The story America likes to tell about herself is full of rugged individuals. A family of pioneers heading west to make a new life for themselves. Two young men road tripping across the country searching for God. Wearing rags and dreaming of riches. Pulling bootstraps. That’s our mythology, anyway, immortalized by national storytellers like F. Scott Fitzgerald and Jack Kerouac, and reinforced every year by literature teachers in high schools everywhere. Anyone can make it if they work hard enough and dream big enough.
But America has another story to tell.
The struggle to form a more perfect union is one that is borne by every generation. The resilience of her native daughters and sons who survived genocide and relocation. The strength of her daughters and sons whose stolen labor built this country. The faith conviction of preachers and parishioners who pushed to end and abolish slavery. The moral conscience of activists who toiled to serve immigrants, factory workers, and the indigent in 20th century cities.

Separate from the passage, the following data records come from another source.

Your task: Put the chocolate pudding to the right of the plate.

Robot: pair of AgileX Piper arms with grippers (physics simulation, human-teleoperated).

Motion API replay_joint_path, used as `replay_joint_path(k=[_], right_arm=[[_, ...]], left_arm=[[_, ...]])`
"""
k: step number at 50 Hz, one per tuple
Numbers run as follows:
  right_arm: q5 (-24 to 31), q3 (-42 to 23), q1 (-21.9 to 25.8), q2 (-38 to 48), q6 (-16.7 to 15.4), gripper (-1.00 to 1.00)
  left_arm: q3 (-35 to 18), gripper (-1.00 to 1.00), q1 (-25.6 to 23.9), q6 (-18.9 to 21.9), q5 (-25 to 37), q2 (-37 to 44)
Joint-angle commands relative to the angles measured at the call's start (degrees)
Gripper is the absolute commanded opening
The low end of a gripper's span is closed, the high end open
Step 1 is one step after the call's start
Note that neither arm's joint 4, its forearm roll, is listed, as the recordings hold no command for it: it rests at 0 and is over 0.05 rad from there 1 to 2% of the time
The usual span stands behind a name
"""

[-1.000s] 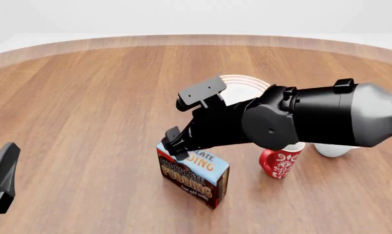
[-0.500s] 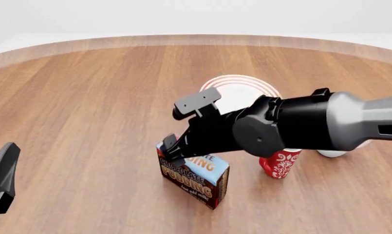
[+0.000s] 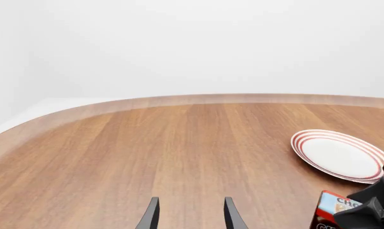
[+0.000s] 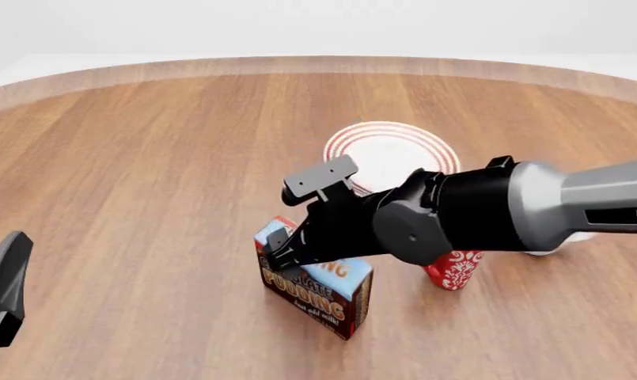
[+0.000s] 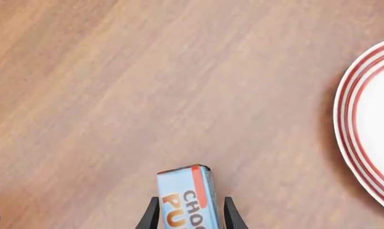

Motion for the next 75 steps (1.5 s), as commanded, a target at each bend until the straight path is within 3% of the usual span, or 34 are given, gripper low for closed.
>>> replay_joint_path(k=[1, 9, 10, 18, 33, 52, 75], right_arm=[[-1.7, 0.7, -0.3, 1.5, 0.7, 1.00], [-2.3, 1.0, -0.2, 2.1, 1.0, 1.00], [-2.3, 1.0, -0.3, 2.0, 1.0, -1.00], [-1.7, 0.6, -0.5, 1.5, 1.0, -1.00], [4.3, -3.6, -3.8, -3.6, -2.9, -1.00], [18.4, -19.8, -13.8, -12.5, -12.4, -1.00], [24.5, -31.0, -27.0, -14.3, -14.7, -1.00]], left_arm=[[0.0, 1.00, 0.0, 0.0, 0.0, 0.0], [0.0, 1.00, 0.0, 0.0, 0.0, 0.0], [0.0, 1.00, 0.0, 0.0, 0.0, 0.0], [0.0, 1.00, 0.0, 0.0, 0.0, 0.0], [0.0, 1.00, 0.0, 0.0, 0.0, 0.0], [0.0, 1.00, 0.0, 0.0, 0.0, 0.0], [0.0, 1.00, 0.0, 0.0, 0.0, 0.0]])
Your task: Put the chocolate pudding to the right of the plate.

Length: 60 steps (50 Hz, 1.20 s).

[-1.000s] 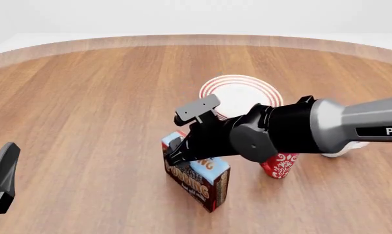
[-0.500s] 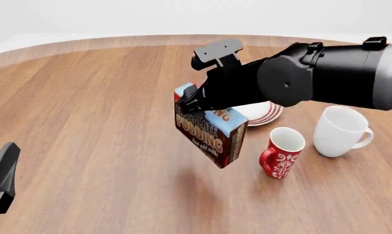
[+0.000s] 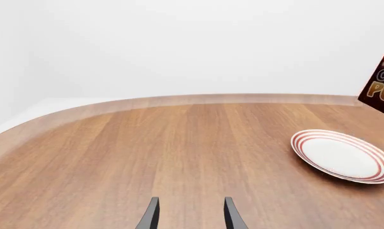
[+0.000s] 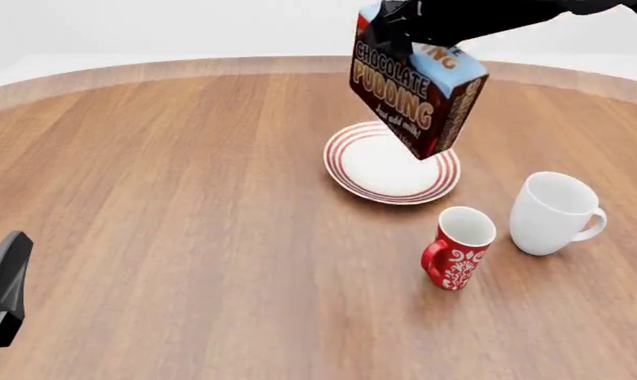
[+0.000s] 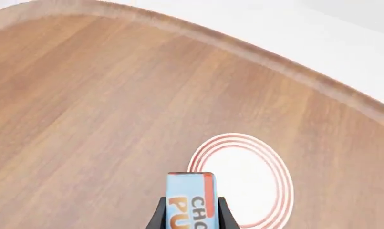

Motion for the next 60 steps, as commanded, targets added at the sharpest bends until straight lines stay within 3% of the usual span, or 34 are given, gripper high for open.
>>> replay_joint_path(k=[1, 10, 31, 60], right_arm=[[2.5, -5.1, -7.0, -0.8, 0.5, -1.00], [2.6, -7.3, -14.2, 0.4, 1.5, -1.00], [0.7, -9.6, -23.6, 6.6, 2.7, -1.00], [-7.7, -5.5, -31.0, 15.9, 3.8, -1.00]], left_arm=[[0.0, 1.00, 0.0, 0.0, 0.0, 0.0], [0.0, 1.00, 0.0, 0.0, 0.0, 0.0], [0.0, 1.00, 0.0, 0.0, 0.0, 0.0], [0.0, 1.00, 0.0, 0.0, 0.0, 0.0]])
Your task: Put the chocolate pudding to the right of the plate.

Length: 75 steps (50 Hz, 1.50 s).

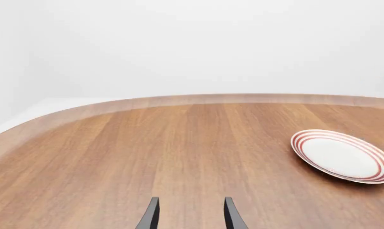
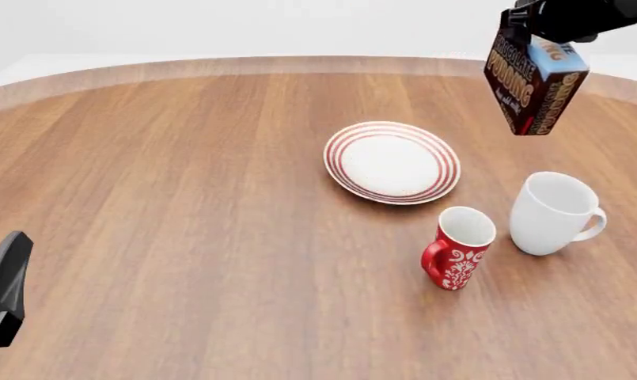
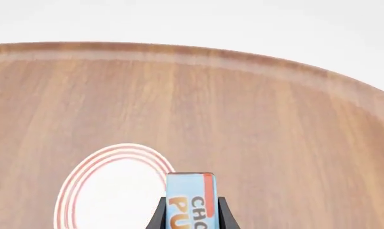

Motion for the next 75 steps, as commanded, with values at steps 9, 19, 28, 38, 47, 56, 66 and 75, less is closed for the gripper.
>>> replay_joint_path(k=[9, 19, 28, 38, 47, 56, 66, 75], right_arm=[[-4.2, 1.5, -3.0, 5.5, 2.5, -1.00], [-6.1, 1.5, -3.2, 8.6, 3.1, -1.00], [-6.3, -2.0, -3.7, 13.2, 3.5, -1.00], [-6.0, -5.2, -4.3, 16.6, 4.0, -1.00], [-5.5, -6.6, -5.2, 17.4, 4.1, -1.00], [-6.1, -7.1, -7.0, 18.5, 4.5, -1.00], [-7.8, -6.4, -7.9, 20.3, 5.1, -1.00], [-8.2, -7.1, -7.6, 21.9, 5.3, -1.00]], left_arm=[[0.0, 1.00, 0.0, 0.0, 0.0, 0.0], [0.0, 1.00, 0.0, 0.0, 0.0, 0.0], [0.0, 1.00, 0.0, 0.0, 0.0, 0.0], [0.0, 1.00, 0.0, 0.0, 0.0, 0.0], [0.0, 1.00, 0.0, 0.0, 0.0, 0.0], [0.0, 1.00, 0.0, 0.0, 0.0, 0.0], [0.0, 1.00, 0.0, 0.0, 0.0, 0.0], [0.0, 1.00, 0.0, 0.0, 0.0, 0.0]])
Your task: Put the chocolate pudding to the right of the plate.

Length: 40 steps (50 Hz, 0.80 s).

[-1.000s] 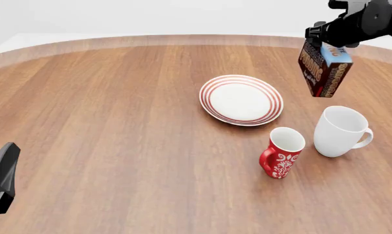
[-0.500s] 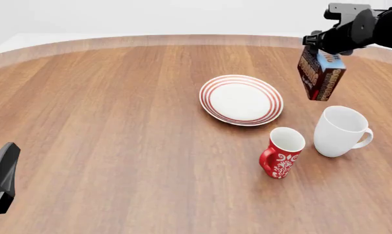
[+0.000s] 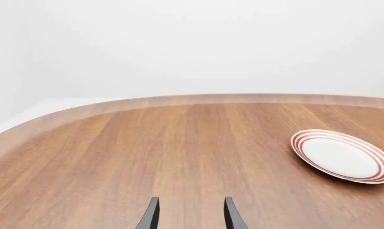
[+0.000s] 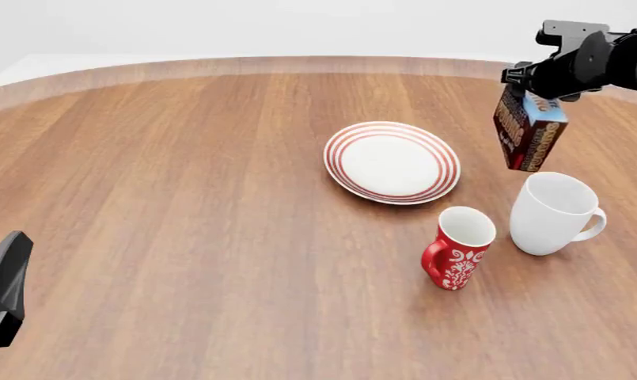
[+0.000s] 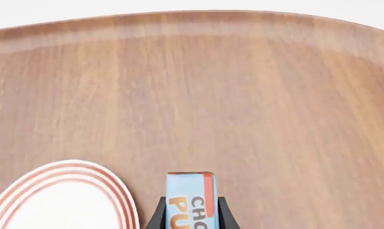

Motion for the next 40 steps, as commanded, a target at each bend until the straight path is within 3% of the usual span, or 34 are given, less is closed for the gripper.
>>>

These are not stories of rugged individuals, but of resilient communities. The American narrative is replete with people who stand up and fight for their communities. With those who are able to empathize with the plight of others and see themselves in the stories of their neighbors.
For American Muslims, especially those of us from immigrant backgrounds, it is profoundly critical to know and share our stories. Our chapters in the American narrative, such as taking part in the American Labor movement, are often untold. It is also no small point that the Japanese American Citizens League was one of the first national civic organizations to reach out to American Muslims after the attacks of 9/11. Hearing echoes of their own history as they witness anti-Muslim bigotry, Japanese Americans have continued to take a strong stand against Islamophobia and to strengthen bonds with American Muslims.

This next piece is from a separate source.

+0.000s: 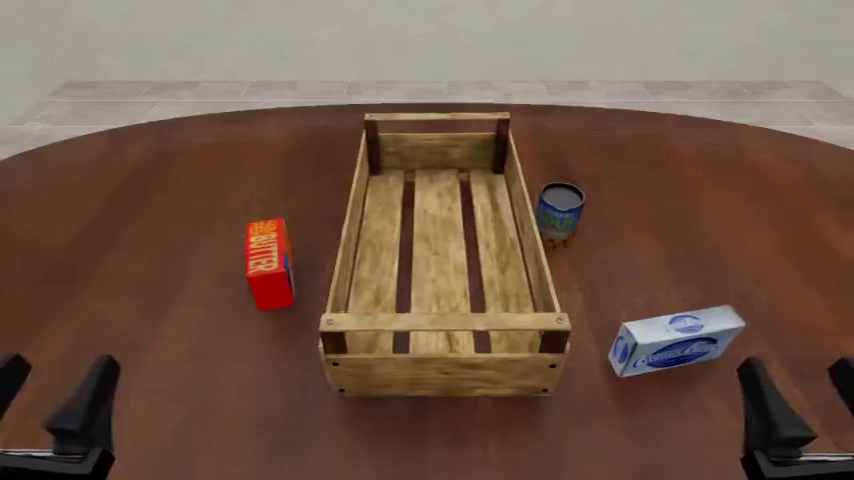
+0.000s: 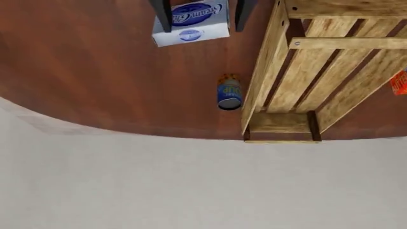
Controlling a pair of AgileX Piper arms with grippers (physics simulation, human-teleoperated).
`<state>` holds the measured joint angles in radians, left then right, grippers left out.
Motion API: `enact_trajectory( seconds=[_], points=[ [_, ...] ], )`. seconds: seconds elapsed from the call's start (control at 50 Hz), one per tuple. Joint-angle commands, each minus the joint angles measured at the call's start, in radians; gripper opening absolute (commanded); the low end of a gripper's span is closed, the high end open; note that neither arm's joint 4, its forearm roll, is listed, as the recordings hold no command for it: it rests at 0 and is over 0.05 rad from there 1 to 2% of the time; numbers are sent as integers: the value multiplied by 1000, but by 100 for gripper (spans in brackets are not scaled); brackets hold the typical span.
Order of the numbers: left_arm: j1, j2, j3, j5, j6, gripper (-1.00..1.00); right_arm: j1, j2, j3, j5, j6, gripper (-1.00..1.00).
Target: Pick up the cream cheese and put it in the tray.
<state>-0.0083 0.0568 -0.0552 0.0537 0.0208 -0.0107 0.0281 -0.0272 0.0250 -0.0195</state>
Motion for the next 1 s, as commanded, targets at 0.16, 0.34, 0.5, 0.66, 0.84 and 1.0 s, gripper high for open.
enact_trajectory(
  seconds=[0.16, 0.34, 0.5, 0.66, 0.84, 1.0],
  points=[
    [-2, -20, 53, -63, -23, 100, 14, -25, 8, -6, 12, 100],
    [-12, -15, 51, -62, -26, 100, 8, -10, 3, -10, 18, 100],
    [-18, -17, 53, -59, -31, 100, -12, 1, -42, 23, 25, 100],
    [-27, -16, 53, -57, -32, 100, -20, 24, -121, 80, 16, 100],
    [-31, -8, 54, -57, -30, 100, -20, 116, -174, 77, 3, 100],
    [-42, 3, 54, -60, -29, 100, -11, 219, -261, 86, -6, 100]
  ],
)
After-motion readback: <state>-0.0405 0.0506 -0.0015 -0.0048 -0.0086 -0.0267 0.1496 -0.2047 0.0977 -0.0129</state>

Knowing our own history underscores our connection with other communities. Further, it can model a framework from which we can collaborate with other conscientious Americans to build healthy and strong communities across the country.
This Labor Day Weekend, the Islamic Society of North America is hosting their annual convention in Chicago, with the theme “Stories of Resilience: Strengthening the American Muslim Narrative.” Formerly taboo topics, such as sexual abuse in our communities, will be aired. Activists will share best practices around tackling racism and economic disparity. Controversial strategies around countering violent extremism and Palestinian rights will be debated. The conference will showcase the resilience of American Muslims – especially those who’ve been historically marginalized – and share stories of our forbears in this country and abroad.
Ultimately, what I think the conference will show, is that the story of American Muslim resilience is one where our diverse communities work together to overcome the divisions of racism, sectarianism, classism, and misogyny. One where we honor our differences, hold fast to the rope of God, learn about, and multiply the good work that is already being done.
Needless to say, I’m thrilled about the theme and discussion topics that will be covered throughout the weekend (full disclosure – I was a member of the ISNA Convention Program Committee this year). And, I’ll be there, offering my perspectives on how mosques can be more inclusive of women and girls. Come by and share your own story of resilience!